Ets Lepoutre et Motte-Bossut

PRÉAMBULE

L’expression « être tombé dans le textile à la naissance » prend tout son sens quand on saura que, né en 1940, j’ai vu, pendant toute mon enfance, ma mère travailler à la maison. Elle était « éplucheuse » à domicile pour la société Prouvost-Bernard, fabricant de draperies. Chaque jeudi, le camion apportait deux pièces de tissu à éplucher et chargeait les pièces que ma mère avait épluchées, c’est-à-dire qu’elle y avait enlevé, à l’aide d’une pince, les bourrettes (amas de fibre) qui subsistaient à la surface du tissu tombé de métier. Les pièces mesuraient 50 mètres en 150 cm de large et pesaient de 25 à 30 kilos suivant les qualités. Je l’aidais à plier et transporter ces pièces dans la maison. Quand je rentrais de l’école, elle surveillait mon travail tout en épluchant ses pièces. Voilà pourquoi, le bac en poche, je suis entré dans le textile comme on entre en religion.

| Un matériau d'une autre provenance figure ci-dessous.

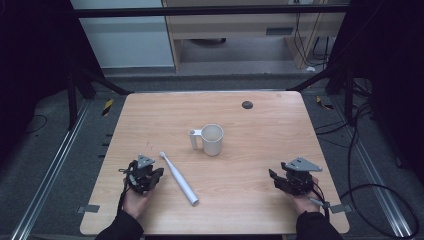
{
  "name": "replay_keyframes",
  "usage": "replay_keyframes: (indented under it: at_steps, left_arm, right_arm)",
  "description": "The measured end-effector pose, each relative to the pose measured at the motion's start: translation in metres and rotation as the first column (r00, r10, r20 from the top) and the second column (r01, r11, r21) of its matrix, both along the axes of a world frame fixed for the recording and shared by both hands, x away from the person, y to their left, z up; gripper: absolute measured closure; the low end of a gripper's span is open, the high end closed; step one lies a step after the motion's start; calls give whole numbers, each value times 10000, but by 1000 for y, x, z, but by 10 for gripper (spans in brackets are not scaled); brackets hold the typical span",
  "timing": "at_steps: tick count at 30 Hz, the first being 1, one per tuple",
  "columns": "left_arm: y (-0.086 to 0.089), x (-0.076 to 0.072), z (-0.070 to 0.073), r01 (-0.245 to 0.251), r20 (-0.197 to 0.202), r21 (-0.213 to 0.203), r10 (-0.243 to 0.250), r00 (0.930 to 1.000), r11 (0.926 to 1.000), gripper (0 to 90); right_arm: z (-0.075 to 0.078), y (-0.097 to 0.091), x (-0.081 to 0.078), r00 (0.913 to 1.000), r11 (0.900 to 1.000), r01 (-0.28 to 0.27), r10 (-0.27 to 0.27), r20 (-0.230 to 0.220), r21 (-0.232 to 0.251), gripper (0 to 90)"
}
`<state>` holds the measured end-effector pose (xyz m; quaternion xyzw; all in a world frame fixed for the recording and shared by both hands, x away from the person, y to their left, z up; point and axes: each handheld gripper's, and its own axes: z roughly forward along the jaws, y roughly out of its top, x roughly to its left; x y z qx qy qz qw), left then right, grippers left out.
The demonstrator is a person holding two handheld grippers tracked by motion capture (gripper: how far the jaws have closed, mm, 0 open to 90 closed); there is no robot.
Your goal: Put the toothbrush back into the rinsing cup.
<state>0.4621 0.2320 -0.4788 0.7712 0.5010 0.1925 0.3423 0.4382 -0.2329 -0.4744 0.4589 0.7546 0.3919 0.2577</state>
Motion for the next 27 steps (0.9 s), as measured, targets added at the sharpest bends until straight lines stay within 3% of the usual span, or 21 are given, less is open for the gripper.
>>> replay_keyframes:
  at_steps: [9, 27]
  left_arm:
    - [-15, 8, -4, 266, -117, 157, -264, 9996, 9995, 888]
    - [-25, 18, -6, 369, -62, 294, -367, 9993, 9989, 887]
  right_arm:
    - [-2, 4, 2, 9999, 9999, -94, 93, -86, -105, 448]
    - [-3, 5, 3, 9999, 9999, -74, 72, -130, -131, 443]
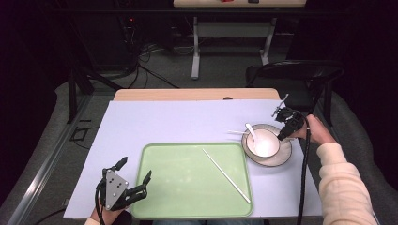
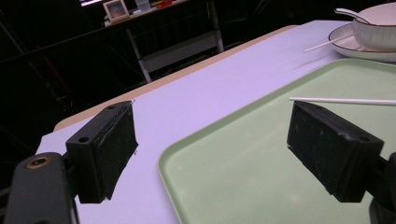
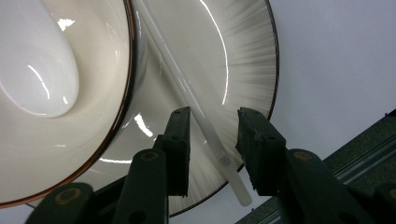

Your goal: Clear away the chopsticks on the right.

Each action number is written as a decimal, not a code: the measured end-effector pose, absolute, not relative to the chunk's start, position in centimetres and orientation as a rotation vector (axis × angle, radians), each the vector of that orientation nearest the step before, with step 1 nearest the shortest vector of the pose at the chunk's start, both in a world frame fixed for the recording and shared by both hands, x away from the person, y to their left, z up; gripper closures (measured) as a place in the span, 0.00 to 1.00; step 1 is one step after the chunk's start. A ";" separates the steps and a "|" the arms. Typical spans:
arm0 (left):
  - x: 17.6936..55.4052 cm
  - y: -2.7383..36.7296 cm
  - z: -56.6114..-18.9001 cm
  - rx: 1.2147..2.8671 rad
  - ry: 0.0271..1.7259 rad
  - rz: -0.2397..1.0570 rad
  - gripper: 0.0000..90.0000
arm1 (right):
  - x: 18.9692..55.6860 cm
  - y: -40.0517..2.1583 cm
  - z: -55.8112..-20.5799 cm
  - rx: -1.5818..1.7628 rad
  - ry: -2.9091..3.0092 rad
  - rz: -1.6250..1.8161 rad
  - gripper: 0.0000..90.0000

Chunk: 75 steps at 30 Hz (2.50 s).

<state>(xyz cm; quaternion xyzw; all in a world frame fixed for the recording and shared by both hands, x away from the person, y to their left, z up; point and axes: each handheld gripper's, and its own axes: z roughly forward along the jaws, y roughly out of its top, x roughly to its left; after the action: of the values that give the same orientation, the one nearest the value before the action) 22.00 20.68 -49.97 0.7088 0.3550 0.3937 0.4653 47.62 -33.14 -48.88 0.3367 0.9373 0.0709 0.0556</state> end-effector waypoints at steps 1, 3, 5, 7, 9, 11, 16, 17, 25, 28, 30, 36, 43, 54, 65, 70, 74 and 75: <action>22.0 20.7 -50.0 1.740 0.871 0.967 0.17 | 47.6 -33.1 -49.1 1.022 2.844 0.207 0.74; 22.0 20.7 -50.0 1.738 0.873 0.967 0.17 | 47.4 -33.1 -49.3 1.030 2.856 0.209 0.77; 22.0 20.7 -50.0 1.736 0.874 0.967 0.17 | 47.4 -33.2 -49.7 1.011 2.857 0.205 0.80; 22.0 20.7 -50.0 1.737 0.874 0.966 0.17 | 47.2 -33.1 -49.9 1.013 2.858 0.208 0.81; 22.0 20.7 -50.0 1.738 0.873 0.967 0.17 | 47.0 -33.1 -49.9 1.012 2.861 0.226 0.85; 22.0 20.7 -50.0 1.740 0.871 0.966 0.17 | 46.8 -33.1 -50.0 1.009 2.861 0.226 0.88; 22.0 20.7 -50.0 1.735 0.874 0.967 0.17 | 46.5 -33.3 -50.3 1.025 2.852 0.253 0.92; 22.0 20.7 -50.0 1.736 0.874 0.967 0.17 | 46.5 -33.4 -50.2 1.033 2.846 0.241 0.93; 22.0 20.7 -50.0 1.737 0.874 0.968 0.17 | 45.8 -33.2 -49.0 1.128 2.752 0.287 0.93; 22.0 20.7 -50.0 1.738 0.872 0.969 0.17 | 45.5 -33.3 -48.1 1.120 2.723 0.287 0.93; 22.0 20.7 -50.0 1.739 0.872 0.968 0.17 | 45.0 -33.5 -47.0 1.181 2.664 0.308 0.93; 22.0 20.7 -50.0 1.738 0.873 0.968 0.17 | 43.9 -33.4 -44.1 1.256 2.552 0.338 0.93; 22.1 20.7 -50.0 1.739 0.872 0.968 0.17 | 42.6 -32.5 -41.6 1.306 2.468 0.369 0.93; 21.9 20.7 -50.0 1.736 0.877 0.971 0.17 | 39.6 -29.7 -39.0 1.385 2.403 0.459 0.93; 21.9 20.7 -49.9 1.737 0.868 0.968 0.17 | 37.2 -26.4 -38.7 1.342 2.449 0.518 0.93; 21.9 20.7 -49.9 1.733 0.864 0.968 0.17 | 35.7 -24.6 -39.4 1.299 2.491 0.508 0.93; 22.0 20.7 -49.9 1.729 0.864 0.965 0.17 | 34.8 -23.4 -40.5 1.295 2.529 0.493 0.93; 22.0 20.7 -49.9 1.729 0.864 0.965 0.17 | 34.7 -23.2 -40.7 1.293 2.540 0.486 0.93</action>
<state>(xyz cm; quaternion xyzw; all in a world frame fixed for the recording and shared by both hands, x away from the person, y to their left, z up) 21.97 20.75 -49.92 0.7059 0.3526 0.3941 0.4712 34.66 -23.18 -40.74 0.4436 0.8717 0.1668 0.1249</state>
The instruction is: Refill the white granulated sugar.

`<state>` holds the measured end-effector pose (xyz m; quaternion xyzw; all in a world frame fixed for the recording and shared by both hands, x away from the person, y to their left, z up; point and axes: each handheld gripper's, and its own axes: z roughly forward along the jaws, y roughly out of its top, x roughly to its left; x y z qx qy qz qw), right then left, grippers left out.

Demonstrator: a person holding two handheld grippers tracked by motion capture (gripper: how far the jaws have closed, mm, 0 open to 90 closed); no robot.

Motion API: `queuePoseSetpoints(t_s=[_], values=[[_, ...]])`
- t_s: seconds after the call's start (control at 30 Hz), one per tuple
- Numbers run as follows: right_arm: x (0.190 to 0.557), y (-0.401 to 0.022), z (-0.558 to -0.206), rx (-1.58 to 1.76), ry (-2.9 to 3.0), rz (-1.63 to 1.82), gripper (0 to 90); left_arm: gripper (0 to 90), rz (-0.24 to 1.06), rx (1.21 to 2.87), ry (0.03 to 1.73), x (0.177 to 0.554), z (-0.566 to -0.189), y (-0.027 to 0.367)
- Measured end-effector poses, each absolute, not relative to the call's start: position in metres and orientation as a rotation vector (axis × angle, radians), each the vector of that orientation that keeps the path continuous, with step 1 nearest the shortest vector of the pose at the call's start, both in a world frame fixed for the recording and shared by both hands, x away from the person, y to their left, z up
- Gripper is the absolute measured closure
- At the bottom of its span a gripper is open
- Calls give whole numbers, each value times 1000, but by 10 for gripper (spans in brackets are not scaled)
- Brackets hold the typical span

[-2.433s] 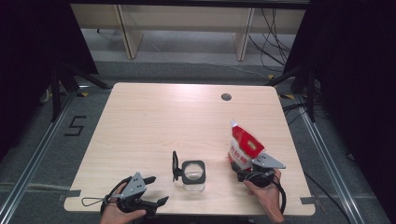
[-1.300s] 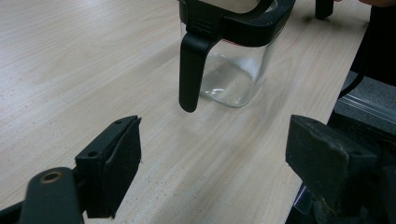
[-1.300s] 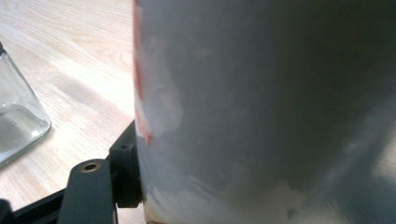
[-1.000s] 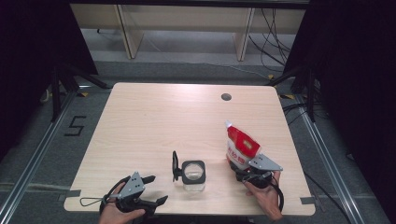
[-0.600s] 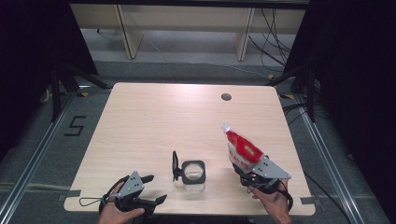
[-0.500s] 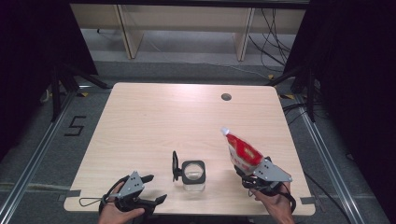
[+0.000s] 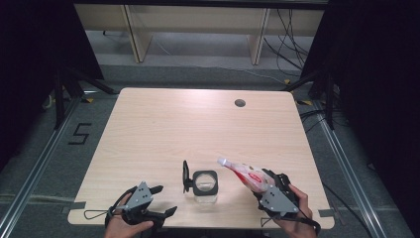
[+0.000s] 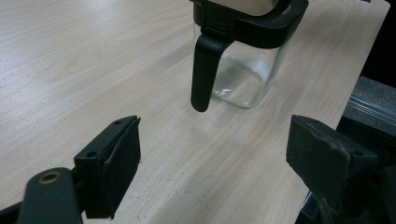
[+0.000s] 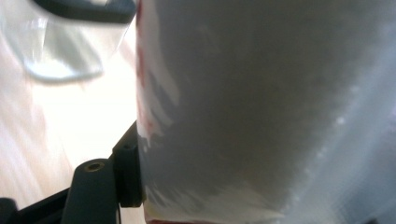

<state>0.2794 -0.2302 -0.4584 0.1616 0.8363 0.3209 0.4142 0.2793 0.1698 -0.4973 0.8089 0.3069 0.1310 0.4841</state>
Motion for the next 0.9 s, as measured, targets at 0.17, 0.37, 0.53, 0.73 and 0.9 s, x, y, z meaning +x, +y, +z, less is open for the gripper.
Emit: queuePoseSetpoints(t_s=[0.17, 0.37, 0.53, 0.73, 0.9], values=[[275, -224, -463, 313, 2111, 668, 345, 173, 322, 1970, 745, 280, -497, 170], [273, -218, -465, 230, 2078, 540, 346, 173, 350, 1999, 710, 281, -496, 171], [274, -217, -465, 177, 2074, 480, 346, 173, 333, 1980, 742, 280, -496, 170], [275, -216, -466, 127, 2051, 390, 347, 173, 347, 1993, 715, 282, -496, 170], [274, -215, -470, 62, 2023, 300, 348, 173, 346, 1997, 713, 282, -497, 170]])
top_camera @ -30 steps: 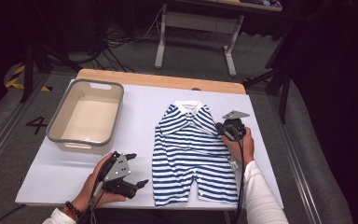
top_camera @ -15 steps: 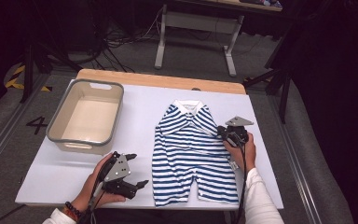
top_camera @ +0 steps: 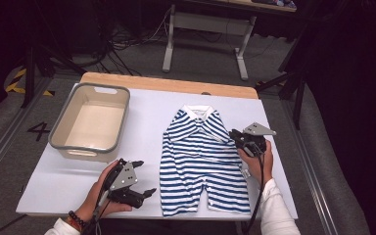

LOUIS LEPOUTRE ( 1959 à 1972)

L’entreprise

A la fin des années 50, Louis Lepoutre était l’un des leaders de la fabrication de tissus pour habillement masculin et féminin (la draperie et la robe). Complètement intégré, le process allait de la réception des toisons de mouton à l’expédition de tissus prêts à être transformés en vêtements. Triage, lavage, peignage, filature, tissage, teinture et apprêt étaient les principales phases de fabrication. Majoritairement lainière, la fabrication commençait à s’ouvrir aux nouvelles fibres dites « artificielles » dont le polyester (Marque Tergal) était le fer de lance.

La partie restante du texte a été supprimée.